What a summer. Now it’s finally fall! What does it bring? Who knows? A pandemic surge, or not. A new President, or not. Things beyond the influence of our town to directly impact us, perhaps. But I do believe every opinion, and every vote, does matter and we should all engage in shaping our future. How? That’s a choice. Opportunities abound. Speak up, create conversations, use your voice. And listen. Please listen. And vote. It’s our future. Meanwhile, here in Granby…
Tale of Two Properties, Part Two. Back in June I posed a two-part question: A: Which town property is for sale with no viable offers, and B:Which town property is still attracting interest even though it is not for sale? Well, Part B is no longer a question, it was answered by the Board of Selectmen (BOS) on Sept 8.
The former Kearns school is still for sale. On Part A—still no change. No viable offers to consider. The RFP was released to find a commercial broker, but none has been hired yet. The school system looked at using Kearns for extra space during the COVID-19 crisis, but decided not to use it. If anyone wants a 38,722-sq. ft. building on 33.8 acres of land near major traffic artery, call Town Hall.
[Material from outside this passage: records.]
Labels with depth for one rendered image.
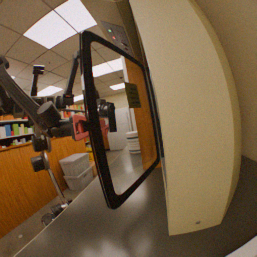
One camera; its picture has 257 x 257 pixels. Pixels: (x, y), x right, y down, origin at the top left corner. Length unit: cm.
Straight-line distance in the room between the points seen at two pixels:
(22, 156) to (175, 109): 214
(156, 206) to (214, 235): 17
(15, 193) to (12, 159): 49
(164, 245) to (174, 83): 27
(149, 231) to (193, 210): 11
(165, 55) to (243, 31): 48
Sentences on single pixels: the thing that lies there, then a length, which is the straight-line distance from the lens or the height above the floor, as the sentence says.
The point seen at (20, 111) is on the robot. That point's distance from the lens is 107.
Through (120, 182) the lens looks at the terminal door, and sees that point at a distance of 27.
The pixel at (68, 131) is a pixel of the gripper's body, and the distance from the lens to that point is 38.
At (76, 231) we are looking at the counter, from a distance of 33.
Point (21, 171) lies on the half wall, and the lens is 216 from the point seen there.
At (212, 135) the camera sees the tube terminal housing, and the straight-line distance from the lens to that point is 18.
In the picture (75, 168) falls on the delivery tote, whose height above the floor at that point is 51.
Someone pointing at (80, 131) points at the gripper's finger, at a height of 117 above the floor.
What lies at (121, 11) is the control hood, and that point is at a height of 141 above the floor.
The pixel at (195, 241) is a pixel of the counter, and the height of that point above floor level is 94.
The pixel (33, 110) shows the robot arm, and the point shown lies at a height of 127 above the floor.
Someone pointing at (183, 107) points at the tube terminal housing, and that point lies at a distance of 16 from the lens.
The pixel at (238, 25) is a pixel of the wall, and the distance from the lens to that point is 63.
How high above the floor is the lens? 117
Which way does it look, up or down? 3 degrees down
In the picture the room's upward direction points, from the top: 10 degrees counter-clockwise
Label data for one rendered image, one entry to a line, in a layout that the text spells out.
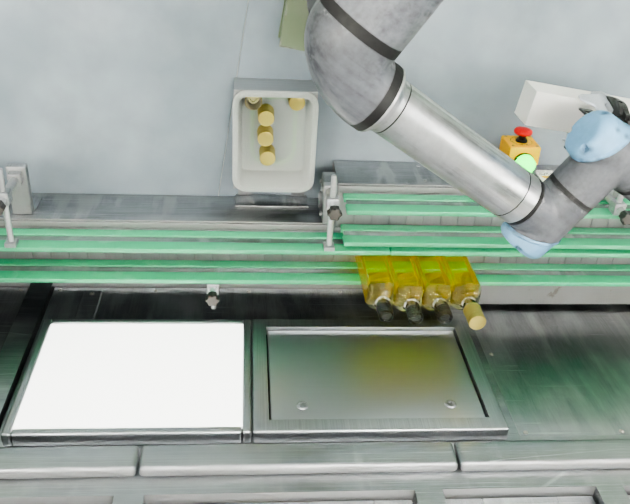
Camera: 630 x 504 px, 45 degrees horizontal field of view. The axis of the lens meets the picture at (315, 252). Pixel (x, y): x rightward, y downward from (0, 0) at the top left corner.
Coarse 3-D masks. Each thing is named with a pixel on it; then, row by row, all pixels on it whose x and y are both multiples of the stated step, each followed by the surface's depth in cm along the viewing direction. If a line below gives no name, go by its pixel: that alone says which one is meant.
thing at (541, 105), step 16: (528, 80) 133; (528, 96) 131; (544, 96) 128; (560, 96) 129; (576, 96) 130; (528, 112) 130; (544, 112) 130; (560, 112) 130; (576, 112) 130; (560, 128) 132
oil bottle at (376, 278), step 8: (360, 256) 160; (368, 256) 159; (376, 256) 159; (384, 256) 160; (360, 264) 160; (368, 264) 156; (376, 264) 157; (384, 264) 157; (360, 272) 160; (368, 272) 154; (376, 272) 154; (384, 272) 154; (360, 280) 160; (368, 280) 152; (376, 280) 151; (384, 280) 151; (392, 280) 152; (368, 288) 150; (376, 288) 149; (384, 288) 150; (392, 288) 150; (368, 296) 151; (376, 296) 149; (392, 296) 150; (368, 304) 151; (392, 304) 151
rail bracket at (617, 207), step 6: (612, 192) 163; (606, 198) 162; (612, 198) 161; (618, 198) 158; (612, 204) 159; (618, 204) 157; (624, 204) 157; (612, 210) 158; (618, 210) 157; (624, 210) 155; (618, 216) 156; (624, 216) 154; (624, 222) 155
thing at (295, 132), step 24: (240, 96) 152; (264, 96) 153; (288, 96) 153; (312, 96) 153; (240, 120) 159; (288, 120) 163; (312, 120) 156; (240, 144) 163; (288, 144) 166; (312, 144) 159; (240, 168) 166; (264, 168) 168; (288, 168) 169; (312, 168) 162
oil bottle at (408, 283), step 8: (392, 256) 161; (400, 256) 161; (408, 256) 161; (392, 264) 158; (400, 264) 158; (408, 264) 158; (392, 272) 156; (400, 272) 155; (408, 272) 156; (416, 272) 156; (400, 280) 153; (408, 280) 153; (416, 280) 153; (400, 288) 151; (408, 288) 151; (416, 288) 151; (400, 296) 150; (408, 296) 150; (416, 296) 150; (400, 304) 151
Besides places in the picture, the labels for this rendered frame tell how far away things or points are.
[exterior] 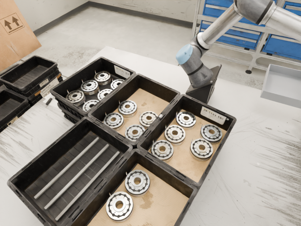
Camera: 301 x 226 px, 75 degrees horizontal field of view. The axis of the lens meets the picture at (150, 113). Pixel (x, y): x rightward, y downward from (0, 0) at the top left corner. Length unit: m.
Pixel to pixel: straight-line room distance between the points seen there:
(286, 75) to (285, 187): 0.66
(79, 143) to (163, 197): 0.47
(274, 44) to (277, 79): 1.41
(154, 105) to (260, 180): 0.65
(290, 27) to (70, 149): 1.07
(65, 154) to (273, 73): 1.27
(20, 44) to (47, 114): 2.24
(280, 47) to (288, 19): 1.80
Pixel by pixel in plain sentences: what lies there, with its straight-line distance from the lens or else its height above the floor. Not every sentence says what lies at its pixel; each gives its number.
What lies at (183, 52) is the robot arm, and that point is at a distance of 1.19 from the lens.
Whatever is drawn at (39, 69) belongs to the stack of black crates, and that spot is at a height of 0.49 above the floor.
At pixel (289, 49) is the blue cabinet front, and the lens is 2.80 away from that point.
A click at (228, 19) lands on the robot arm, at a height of 1.19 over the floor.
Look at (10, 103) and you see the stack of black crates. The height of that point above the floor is 0.38.
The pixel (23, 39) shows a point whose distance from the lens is 3.57.
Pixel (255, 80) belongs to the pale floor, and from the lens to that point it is 2.88.
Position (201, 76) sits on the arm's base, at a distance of 1.23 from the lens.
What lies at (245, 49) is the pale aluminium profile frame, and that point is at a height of 0.30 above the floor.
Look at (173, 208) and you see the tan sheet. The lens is 0.84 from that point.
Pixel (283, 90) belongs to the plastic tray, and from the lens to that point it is 1.33.
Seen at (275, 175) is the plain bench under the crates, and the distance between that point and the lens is 1.19.
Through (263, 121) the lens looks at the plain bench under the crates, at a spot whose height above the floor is 0.70.
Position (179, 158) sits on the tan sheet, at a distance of 0.92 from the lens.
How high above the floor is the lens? 1.64
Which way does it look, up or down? 49 degrees down
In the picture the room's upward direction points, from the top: 1 degrees counter-clockwise
The East Street property offer from Agbotic has been turned down. On Part B—the BOS decided to stop consideration of an unsolicited offer of $330,000 for a 50-acre piece of the 126-acre former Evonsion Farm at 107 East Street. In a 4-1 vote, the majority opinion was that the relatively large, flat, open space purchase was approved by taxpayers for the needs of future generations, and to break up the parcel and sell a portion of it at a greatly reduced value was short-sighted.
The details are available. I would encourage anyone interested in the detail to read the Board of Selectmen Packet dated 9/8/20 available in the Public Documents section of the town website—granby-ct.gov—and the BOS Minutes of the same date, which were not available at the time of this publication. Also watch the discussion online at GCTV16.org as it is quite informative.
The discussion was complex, the decision criteria were clearer. The offer was in discussion since before the COVID-19 era started and was evolving with several aspects changing and others still unclear.
What was clear was the offer price of $6,600 per acre compared to the $20,000 per acre paid by the town. Unclear was a host of issues including how access to the 50-acre rear lot would impact the use and value of the rest of the property. Estimates of property taxes ranged from $9,000 by the buyer to $165-180,000 per year by the tax assessor. There was discussion of a potential solar array and potential trash-to-energy plant that might return revenue to the town, and more. In the course of the discussion, four of the selectmen focused on the concrete values in the offer and on the property as an asset for future generations as the factors that guided their decision.
Future Use? That is unclear, and selectmen voiced several possibilities. In particular, it was stated that previous decisions to co-locate the high school, the middle school and public works all on one parcel created several safety and use conflicts that may force expansion to another site. Or other needs may come up that are totally unanticipated today. At least one selectman stated, “Land is not being made anymore,” and it is important to keep this unique parcel as a town asset.
So, our future awaits; let’s hope we shape it well.